--- Task instructions ---
Word for word, copy all the data and drop the pictures.

--- Source material ---
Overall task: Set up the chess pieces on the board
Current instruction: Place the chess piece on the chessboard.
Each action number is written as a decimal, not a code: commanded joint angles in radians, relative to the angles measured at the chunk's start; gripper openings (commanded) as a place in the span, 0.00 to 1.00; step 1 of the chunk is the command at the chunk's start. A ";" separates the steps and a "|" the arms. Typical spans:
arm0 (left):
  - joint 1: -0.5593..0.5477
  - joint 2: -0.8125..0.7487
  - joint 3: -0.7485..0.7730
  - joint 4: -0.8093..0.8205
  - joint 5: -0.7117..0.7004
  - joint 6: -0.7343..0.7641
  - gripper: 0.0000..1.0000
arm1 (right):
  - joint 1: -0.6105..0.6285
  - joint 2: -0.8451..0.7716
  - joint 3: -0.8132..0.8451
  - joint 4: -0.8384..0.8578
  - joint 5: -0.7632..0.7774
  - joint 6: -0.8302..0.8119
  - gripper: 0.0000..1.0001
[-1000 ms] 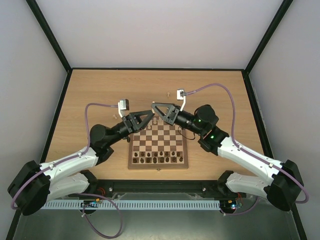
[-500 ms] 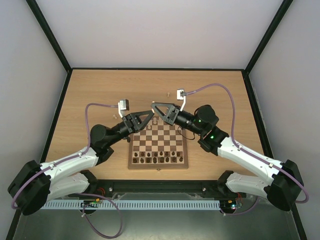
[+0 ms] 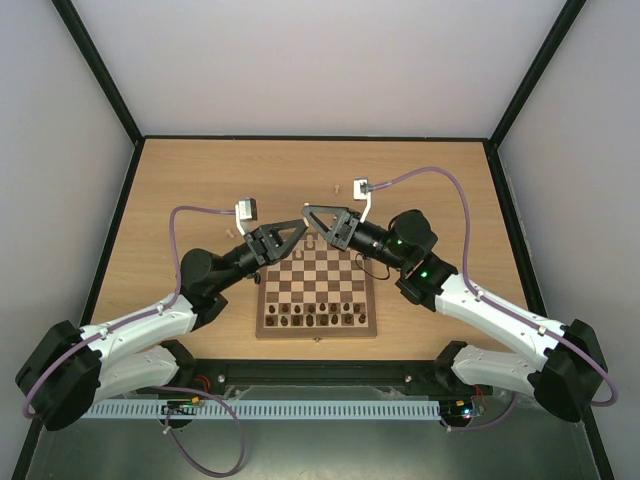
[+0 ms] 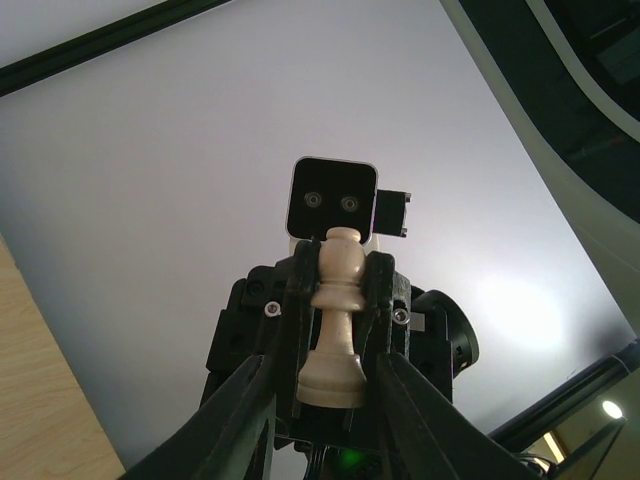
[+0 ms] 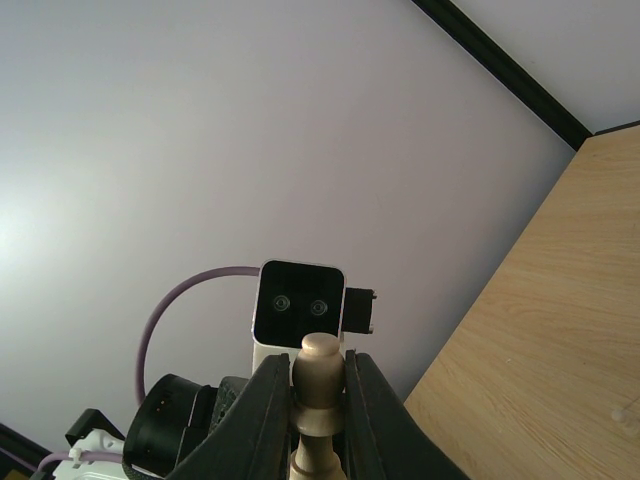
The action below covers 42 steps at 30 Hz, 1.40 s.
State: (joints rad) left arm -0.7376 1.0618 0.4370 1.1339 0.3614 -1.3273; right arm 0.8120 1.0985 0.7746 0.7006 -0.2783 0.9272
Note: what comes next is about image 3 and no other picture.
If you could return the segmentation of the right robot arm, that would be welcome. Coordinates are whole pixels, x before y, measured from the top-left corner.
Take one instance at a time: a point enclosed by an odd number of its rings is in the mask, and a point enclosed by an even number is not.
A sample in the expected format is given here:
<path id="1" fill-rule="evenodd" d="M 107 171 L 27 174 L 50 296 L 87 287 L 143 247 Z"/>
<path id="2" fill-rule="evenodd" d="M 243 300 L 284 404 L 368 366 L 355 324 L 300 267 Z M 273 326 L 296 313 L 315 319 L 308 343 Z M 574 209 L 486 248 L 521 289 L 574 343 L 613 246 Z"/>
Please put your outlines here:
<path id="1" fill-rule="evenodd" d="M 433 253 L 437 236 L 421 211 L 400 213 L 388 228 L 347 207 L 306 205 L 302 213 L 330 245 L 398 271 L 395 284 L 410 303 L 461 320 L 508 347 L 500 353 L 452 343 L 436 367 L 443 389 L 481 384 L 511 390 L 571 423 L 593 406 L 607 371 L 594 329 L 581 320 L 564 324 L 538 316 L 481 291 Z"/>

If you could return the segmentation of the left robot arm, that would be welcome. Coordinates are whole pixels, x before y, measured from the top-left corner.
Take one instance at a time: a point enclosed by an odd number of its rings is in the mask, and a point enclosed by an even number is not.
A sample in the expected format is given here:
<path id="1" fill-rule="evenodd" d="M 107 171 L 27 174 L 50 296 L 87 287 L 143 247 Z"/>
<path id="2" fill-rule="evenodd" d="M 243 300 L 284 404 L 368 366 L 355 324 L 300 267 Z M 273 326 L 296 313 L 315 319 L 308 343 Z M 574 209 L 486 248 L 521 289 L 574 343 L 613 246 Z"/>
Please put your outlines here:
<path id="1" fill-rule="evenodd" d="M 65 428 L 93 404 L 147 387 L 184 386 L 194 360 L 177 337 L 211 323 L 226 307 L 222 293 L 285 259 L 305 234 L 302 219 L 261 225 L 223 255 L 196 248 L 174 260 L 175 291 L 129 315 L 82 328 L 51 326 L 18 371 L 24 417 L 49 431 Z"/>

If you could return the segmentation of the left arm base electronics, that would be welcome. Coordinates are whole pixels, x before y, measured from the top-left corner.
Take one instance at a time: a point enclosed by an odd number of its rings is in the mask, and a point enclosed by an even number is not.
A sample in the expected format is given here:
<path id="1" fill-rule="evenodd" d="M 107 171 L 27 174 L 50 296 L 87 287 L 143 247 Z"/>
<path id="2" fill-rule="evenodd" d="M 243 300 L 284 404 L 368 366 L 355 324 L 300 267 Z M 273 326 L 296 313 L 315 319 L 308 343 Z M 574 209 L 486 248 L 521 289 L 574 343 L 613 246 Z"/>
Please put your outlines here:
<path id="1" fill-rule="evenodd" d="M 196 375 L 191 381 L 190 388 L 209 393 L 212 387 L 210 379 L 203 375 Z M 201 394 L 189 394 L 187 397 L 167 400 L 161 408 L 160 420 L 162 425 L 168 424 L 174 429 L 181 429 L 191 423 L 195 410 L 202 407 L 206 399 Z"/>

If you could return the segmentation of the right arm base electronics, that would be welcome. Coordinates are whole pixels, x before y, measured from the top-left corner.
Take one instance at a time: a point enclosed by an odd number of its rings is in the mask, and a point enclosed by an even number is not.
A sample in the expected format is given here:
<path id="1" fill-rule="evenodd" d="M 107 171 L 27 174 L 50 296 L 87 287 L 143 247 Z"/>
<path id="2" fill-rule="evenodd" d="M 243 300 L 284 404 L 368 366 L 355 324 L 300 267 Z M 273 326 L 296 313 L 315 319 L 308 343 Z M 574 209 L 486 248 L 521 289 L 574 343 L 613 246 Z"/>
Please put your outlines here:
<path id="1" fill-rule="evenodd" d="M 475 385 L 471 394 L 460 399 L 440 401 L 440 425 L 450 431 L 471 428 L 474 420 L 487 412 L 488 398 L 492 394 L 492 387 Z"/>

--- Solution for this problem ---
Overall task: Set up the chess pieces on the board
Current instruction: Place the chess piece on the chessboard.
Each action number is written as a decimal, not a code: commanded joint angles in radians, relative to the angles measured at the chunk's start; gripper openings (commanded) as a place in the span, 0.00 to 1.00; step 1 of the chunk is the command at the chunk's start. A ";" separates the steps and a "|" the arms. Typical spans:
arm0 (left):
  - joint 1: -0.5593..0.5477
  - joint 2: -0.8125..0.7487
  - joint 3: -0.7485..0.7730
  - joint 4: -0.8093..0.8205
  - joint 5: -0.7117..0.7004
  - joint 6: -0.7343..0.7641
  - gripper: 0.0000..1.0000
arm1 (right):
  - joint 1: -0.6105..0.6285
  - joint 2: -0.8451..0.7716
  - joint 3: -0.8132..0.8451
  - joint 4: -0.8384..0.8578
  - joint 5: -0.7632..0.7774
  - joint 6: -0.8302..0.8119
  - gripper: 0.0000..1.0001
[-1000 ms] 
[-500 ms] 
[+0 ms] 
[+0 ms] 
[+0 ms] 
The action below covers 42 steps at 30 Hz, 1.40 s.
State: (joints rad) left arm -0.7376 1.0618 0.4370 1.1339 0.3614 -1.3273; right arm 0.8120 1.0985 0.7746 0.7006 -0.2783 0.9272
Note: what comes next is about image 3 and no other picture.
If you could return the segmentation of the right robot arm, that would be welcome. Coordinates are whole pixels, x before y, measured from the top-left corner.
Take one instance at a time: a point enclosed by an odd number of its rings is in the mask, and a point enclosed by an even number is not.
A sample in the expected format is given here:
<path id="1" fill-rule="evenodd" d="M 107 171 L 27 174 L 50 296 L 87 287 L 143 247 Z"/>
<path id="2" fill-rule="evenodd" d="M 243 300 L 284 404 L 368 366 L 355 324 L 300 267 Z M 273 326 L 296 313 L 315 319 L 308 343 Z M 574 209 L 486 248 L 521 289 L 574 343 L 613 246 Z"/>
Please put your outlines here:
<path id="1" fill-rule="evenodd" d="M 433 253 L 437 236 L 421 211 L 400 213 L 388 228 L 347 207 L 306 205 L 302 213 L 330 245 L 398 271 L 395 284 L 410 303 L 461 320 L 508 347 L 500 353 L 452 343 L 436 367 L 443 389 L 481 384 L 511 390 L 571 423 L 593 406 L 607 371 L 594 329 L 581 320 L 564 324 L 538 316 L 481 291 Z"/>

If you could return the segmentation of the left robot arm, that would be welcome. Coordinates are whole pixels, x before y, measured from the top-left corner.
Take one instance at a time: a point enclosed by an odd number of its rings is in the mask, and a point enclosed by an even number is not.
A sample in the expected format is given here:
<path id="1" fill-rule="evenodd" d="M 107 171 L 27 174 L 50 296 L 87 287 L 143 247 Z"/>
<path id="2" fill-rule="evenodd" d="M 243 300 L 284 404 L 368 366 L 355 324 L 300 267 Z M 273 326 L 296 313 L 315 319 L 308 343 Z M 574 209 L 486 248 L 521 289 L 574 343 L 613 246 Z"/>
Please put your outlines here:
<path id="1" fill-rule="evenodd" d="M 65 428 L 93 404 L 147 387 L 184 386 L 194 360 L 177 337 L 211 323 L 226 307 L 222 293 L 285 259 L 305 234 L 302 219 L 261 225 L 223 255 L 196 248 L 174 260 L 175 291 L 129 315 L 82 328 L 51 326 L 18 371 L 24 417 L 49 431 Z"/>

If you could return the segmentation of the left arm base electronics, that would be welcome. Coordinates are whole pixels, x before y, measured from the top-left corner.
Take one instance at a time: a point enclosed by an odd number of its rings is in the mask, and a point enclosed by an even number is not.
A sample in the expected format is given here:
<path id="1" fill-rule="evenodd" d="M 107 171 L 27 174 L 50 296 L 87 287 L 143 247 Z"/>
<path id="2" fill-rule="evenodd" d="M 243 300 L 284 404 L 368 366 L 355 324 L 300 267 Z M 273 326 L 296 313 L 315 319 L 308 343 Z M 574 209 L 486 248 L 521 289 L 574 343 L 613 246 Z"/>
Please put your outlines here:
<path id="1" fill-rule="evenodd" d="M 196 375 L 191 381 L 190 388 L 209 393 L 212 387 L 210 379 L 203 375 Z M 201 394 L 189 394 L 187 397 L 167 400 L 161 408 L 160 420 L 162 425 L 168 424 L 174 429 L 181 429 L 191 423 L 195 410 L 202 407 L 206 399 Z"/>

If you could return the segmentation of the right arm base electronics, that would be welcome. Coordinates are whole pixels, x before y, measured from the top-left corner.
Take one instance at a time: a point enclosed by an odd number of its rings is in the mask, and a point enclosed by an even number is not.
A sample in the expected format is given here:
<path id="1" fill-rule="evenodd" d="M 107 171 L 27 174 L 50 296 L 87 287 L 143 247 Z"/>
<path id="2" fill-rule="evenodd" d="M 243 300 L 284 404 L 368 366 L 355 324 L 300 267 Z M 273 326 L 296 313 L 315 319 L 308 343 Z M 574 209 L 486 248 L 521 289 L 574 343 L 613 246 Z"/>
Please put your outlines here:
<path id="1" fill-rule="evenodd" d="M 475 385 L 471 394 L 460 399 L 440 401 L 440 425 L 450 431 L 471 428 L 474 420 L 487 412 L 488 398 L 492 394 L 492 387 Z"/>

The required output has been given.